▶ **Work item**: In the listing that follows, the range to quote begins at the line that has "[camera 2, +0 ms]" and ends after the line that has "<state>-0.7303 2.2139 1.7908"; quote it verbatim and add nothing.
##### Supplied entries
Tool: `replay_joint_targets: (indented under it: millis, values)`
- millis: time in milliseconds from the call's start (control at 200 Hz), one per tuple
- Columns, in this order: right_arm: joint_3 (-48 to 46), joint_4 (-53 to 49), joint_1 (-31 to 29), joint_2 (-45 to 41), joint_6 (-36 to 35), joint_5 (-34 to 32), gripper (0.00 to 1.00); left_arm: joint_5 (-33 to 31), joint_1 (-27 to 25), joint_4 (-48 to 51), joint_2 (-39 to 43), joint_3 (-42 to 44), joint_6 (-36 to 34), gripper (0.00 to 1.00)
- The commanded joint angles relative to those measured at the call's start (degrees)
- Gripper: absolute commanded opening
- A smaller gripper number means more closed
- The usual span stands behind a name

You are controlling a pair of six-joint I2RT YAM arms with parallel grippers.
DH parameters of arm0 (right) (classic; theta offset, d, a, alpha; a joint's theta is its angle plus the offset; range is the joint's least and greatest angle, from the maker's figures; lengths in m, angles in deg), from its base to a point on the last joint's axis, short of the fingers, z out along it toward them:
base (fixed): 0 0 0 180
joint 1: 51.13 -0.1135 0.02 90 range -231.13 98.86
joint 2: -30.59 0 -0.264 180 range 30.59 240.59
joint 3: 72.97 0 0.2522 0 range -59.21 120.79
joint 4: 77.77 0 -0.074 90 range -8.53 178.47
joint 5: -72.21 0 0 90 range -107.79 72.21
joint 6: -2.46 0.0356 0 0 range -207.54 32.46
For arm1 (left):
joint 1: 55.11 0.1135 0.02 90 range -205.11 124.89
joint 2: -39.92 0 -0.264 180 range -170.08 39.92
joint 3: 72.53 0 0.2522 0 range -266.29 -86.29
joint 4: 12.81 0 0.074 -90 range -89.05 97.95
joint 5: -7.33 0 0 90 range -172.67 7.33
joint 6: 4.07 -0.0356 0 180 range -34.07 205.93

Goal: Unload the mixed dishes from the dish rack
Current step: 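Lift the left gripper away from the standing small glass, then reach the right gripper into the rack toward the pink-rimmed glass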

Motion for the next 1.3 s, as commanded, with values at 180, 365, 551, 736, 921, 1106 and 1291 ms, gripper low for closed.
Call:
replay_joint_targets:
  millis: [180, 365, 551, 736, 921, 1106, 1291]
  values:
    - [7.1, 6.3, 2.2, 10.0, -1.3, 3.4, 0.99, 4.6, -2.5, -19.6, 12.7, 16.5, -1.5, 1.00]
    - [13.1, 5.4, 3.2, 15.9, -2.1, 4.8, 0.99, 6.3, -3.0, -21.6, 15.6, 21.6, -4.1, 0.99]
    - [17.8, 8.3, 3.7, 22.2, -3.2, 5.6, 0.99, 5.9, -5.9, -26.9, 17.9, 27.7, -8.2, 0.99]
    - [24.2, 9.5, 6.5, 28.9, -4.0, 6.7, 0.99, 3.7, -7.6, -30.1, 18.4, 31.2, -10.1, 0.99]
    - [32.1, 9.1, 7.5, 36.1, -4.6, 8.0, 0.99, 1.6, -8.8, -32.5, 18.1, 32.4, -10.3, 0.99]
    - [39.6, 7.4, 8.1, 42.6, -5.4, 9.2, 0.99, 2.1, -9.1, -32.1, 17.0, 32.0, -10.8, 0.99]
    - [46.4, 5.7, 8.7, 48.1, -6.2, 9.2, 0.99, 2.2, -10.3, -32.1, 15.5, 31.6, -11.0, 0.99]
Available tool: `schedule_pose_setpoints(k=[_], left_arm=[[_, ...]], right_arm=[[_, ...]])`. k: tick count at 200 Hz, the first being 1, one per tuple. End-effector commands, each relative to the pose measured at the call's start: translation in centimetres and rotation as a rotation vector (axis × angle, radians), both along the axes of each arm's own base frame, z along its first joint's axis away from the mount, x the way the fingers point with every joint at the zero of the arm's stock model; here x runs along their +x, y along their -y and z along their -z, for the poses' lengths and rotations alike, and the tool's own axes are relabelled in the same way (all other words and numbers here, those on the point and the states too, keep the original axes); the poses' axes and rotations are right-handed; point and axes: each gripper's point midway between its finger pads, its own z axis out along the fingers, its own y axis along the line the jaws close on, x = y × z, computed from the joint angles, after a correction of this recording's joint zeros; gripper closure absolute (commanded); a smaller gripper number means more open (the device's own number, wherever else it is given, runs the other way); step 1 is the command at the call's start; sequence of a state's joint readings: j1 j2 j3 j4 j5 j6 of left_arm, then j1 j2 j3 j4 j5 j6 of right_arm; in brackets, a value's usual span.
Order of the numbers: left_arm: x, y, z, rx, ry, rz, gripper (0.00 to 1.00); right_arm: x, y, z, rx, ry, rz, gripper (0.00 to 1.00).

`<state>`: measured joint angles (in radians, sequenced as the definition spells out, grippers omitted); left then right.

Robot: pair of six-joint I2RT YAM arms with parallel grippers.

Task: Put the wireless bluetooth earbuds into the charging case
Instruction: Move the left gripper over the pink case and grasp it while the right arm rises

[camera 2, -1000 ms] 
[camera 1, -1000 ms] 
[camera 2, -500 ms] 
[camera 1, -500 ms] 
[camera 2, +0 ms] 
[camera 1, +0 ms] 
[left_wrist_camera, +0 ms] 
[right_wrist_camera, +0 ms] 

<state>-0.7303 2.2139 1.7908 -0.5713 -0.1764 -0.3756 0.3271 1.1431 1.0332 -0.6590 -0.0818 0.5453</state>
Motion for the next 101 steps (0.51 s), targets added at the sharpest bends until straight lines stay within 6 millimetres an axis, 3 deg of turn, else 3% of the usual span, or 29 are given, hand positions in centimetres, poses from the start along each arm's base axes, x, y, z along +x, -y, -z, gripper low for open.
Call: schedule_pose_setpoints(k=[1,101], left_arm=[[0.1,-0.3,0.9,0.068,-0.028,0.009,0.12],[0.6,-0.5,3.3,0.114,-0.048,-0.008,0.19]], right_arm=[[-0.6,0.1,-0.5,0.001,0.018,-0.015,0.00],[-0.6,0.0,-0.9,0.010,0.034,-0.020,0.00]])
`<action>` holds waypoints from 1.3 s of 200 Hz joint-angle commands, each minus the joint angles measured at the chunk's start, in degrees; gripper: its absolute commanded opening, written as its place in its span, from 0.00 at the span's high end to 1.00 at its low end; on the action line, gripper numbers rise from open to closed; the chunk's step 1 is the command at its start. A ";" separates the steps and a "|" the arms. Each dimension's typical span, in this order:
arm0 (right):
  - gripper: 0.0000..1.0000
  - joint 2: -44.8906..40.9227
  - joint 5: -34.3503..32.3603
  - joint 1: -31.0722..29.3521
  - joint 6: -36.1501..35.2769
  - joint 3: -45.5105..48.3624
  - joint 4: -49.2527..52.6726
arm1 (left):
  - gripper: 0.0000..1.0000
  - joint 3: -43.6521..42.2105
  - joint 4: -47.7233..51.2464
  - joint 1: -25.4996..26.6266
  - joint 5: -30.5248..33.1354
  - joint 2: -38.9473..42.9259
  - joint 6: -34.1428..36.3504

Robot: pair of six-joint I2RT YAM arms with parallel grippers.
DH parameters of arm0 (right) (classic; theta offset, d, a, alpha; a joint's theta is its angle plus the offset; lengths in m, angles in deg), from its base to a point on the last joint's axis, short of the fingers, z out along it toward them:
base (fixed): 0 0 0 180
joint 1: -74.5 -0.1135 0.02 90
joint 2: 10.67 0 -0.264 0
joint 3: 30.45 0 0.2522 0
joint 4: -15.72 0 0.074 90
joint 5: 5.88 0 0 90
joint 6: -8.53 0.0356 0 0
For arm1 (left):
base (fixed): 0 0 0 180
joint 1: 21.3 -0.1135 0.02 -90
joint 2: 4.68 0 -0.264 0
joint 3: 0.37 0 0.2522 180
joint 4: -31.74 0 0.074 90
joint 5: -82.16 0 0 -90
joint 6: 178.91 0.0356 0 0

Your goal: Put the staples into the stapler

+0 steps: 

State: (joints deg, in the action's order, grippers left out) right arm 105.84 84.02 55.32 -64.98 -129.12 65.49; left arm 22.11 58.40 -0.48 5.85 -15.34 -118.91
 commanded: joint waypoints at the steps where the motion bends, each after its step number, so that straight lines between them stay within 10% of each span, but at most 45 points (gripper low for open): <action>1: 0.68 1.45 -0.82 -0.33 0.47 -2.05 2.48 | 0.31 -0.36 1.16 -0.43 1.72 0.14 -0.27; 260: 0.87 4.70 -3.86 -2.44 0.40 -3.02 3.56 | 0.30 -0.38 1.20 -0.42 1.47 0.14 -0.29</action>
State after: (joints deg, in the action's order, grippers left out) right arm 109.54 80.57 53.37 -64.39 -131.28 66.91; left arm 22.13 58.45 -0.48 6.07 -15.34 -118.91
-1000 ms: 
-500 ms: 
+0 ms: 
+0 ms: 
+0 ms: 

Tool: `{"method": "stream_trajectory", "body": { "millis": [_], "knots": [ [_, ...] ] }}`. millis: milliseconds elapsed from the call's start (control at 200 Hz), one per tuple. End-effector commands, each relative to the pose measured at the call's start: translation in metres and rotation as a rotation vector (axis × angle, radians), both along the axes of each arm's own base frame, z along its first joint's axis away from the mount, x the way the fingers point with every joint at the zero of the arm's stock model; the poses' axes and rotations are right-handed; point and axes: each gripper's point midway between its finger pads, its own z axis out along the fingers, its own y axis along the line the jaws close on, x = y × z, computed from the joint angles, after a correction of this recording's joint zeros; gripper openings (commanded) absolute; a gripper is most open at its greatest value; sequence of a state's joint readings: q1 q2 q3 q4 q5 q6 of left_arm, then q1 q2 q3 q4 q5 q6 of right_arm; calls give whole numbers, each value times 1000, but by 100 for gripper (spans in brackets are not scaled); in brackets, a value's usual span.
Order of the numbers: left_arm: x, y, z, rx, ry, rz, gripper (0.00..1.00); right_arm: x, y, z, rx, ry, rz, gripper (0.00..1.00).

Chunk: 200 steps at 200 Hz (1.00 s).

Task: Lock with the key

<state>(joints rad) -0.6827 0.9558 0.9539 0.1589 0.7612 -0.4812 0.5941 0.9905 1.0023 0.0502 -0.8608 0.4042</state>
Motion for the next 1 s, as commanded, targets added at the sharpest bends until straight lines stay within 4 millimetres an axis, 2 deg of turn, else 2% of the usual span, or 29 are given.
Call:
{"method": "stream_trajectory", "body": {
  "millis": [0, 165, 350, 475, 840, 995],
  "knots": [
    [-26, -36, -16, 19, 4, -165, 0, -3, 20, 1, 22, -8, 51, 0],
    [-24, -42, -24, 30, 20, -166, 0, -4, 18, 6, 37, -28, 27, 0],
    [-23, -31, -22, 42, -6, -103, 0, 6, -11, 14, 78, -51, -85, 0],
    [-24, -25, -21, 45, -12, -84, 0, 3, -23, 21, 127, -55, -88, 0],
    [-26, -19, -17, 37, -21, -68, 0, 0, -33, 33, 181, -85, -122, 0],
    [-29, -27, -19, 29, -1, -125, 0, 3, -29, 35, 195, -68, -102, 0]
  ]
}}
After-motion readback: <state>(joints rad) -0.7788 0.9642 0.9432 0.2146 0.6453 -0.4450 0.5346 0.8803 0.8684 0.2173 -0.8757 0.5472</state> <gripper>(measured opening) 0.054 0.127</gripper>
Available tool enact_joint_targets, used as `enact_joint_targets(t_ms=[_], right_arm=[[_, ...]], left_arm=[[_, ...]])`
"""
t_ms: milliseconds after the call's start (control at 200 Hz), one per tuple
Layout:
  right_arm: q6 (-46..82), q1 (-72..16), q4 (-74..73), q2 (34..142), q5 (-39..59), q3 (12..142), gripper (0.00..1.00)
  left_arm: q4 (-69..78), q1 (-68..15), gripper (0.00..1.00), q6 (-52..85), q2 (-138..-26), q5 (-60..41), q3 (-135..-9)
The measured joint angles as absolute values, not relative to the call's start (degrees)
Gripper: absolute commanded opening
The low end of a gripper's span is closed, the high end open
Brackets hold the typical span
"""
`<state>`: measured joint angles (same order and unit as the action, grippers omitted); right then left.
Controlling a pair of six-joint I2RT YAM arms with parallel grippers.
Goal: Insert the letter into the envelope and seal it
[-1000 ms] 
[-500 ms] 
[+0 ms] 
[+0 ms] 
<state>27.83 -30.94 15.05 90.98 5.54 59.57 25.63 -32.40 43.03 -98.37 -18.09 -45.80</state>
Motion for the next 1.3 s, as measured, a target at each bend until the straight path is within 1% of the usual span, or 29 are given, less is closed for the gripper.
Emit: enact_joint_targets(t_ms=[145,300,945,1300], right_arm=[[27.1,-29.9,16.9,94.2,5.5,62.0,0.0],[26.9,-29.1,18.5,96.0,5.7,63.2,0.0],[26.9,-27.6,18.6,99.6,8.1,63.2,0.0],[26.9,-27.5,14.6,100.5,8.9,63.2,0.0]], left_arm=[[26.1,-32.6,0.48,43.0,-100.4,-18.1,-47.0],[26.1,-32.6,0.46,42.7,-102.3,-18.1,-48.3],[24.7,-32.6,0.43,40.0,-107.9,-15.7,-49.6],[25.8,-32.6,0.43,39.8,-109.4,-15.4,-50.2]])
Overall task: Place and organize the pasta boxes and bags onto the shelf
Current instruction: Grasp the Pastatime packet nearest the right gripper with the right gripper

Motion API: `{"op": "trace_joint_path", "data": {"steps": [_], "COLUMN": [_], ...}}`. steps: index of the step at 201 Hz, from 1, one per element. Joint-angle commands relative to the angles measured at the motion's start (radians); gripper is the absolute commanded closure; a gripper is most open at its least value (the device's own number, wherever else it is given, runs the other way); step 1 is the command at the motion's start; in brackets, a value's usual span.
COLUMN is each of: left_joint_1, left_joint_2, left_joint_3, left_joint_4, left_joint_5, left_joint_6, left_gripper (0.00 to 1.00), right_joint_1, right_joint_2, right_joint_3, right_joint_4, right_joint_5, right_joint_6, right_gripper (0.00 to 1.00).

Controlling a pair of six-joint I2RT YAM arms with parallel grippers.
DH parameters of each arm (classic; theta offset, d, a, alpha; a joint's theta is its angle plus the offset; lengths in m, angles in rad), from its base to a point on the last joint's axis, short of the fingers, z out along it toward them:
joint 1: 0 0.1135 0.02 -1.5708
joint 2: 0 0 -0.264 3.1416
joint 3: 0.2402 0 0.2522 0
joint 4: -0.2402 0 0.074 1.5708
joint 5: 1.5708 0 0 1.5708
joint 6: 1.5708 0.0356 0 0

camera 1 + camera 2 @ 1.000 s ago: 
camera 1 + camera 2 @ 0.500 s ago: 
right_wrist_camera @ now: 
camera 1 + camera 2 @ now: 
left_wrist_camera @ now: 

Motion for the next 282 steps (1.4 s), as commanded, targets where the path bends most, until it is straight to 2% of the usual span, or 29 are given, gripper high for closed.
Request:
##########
▶ **Task output**:
[camera 2, +0 ms] 
[camera 1, +0 ms] 
[left_wrist_camera, +0 ms] 
[right_wrist_camera, +0 ms] 

<state>-0.7303 2.2139 1.7908 -0.5713 -0.1764 -0.3756 0.3271 1.1431 1.0332 -0.6590 -0.0818 0.5453</state>

Nothing remains to be added to the exercise.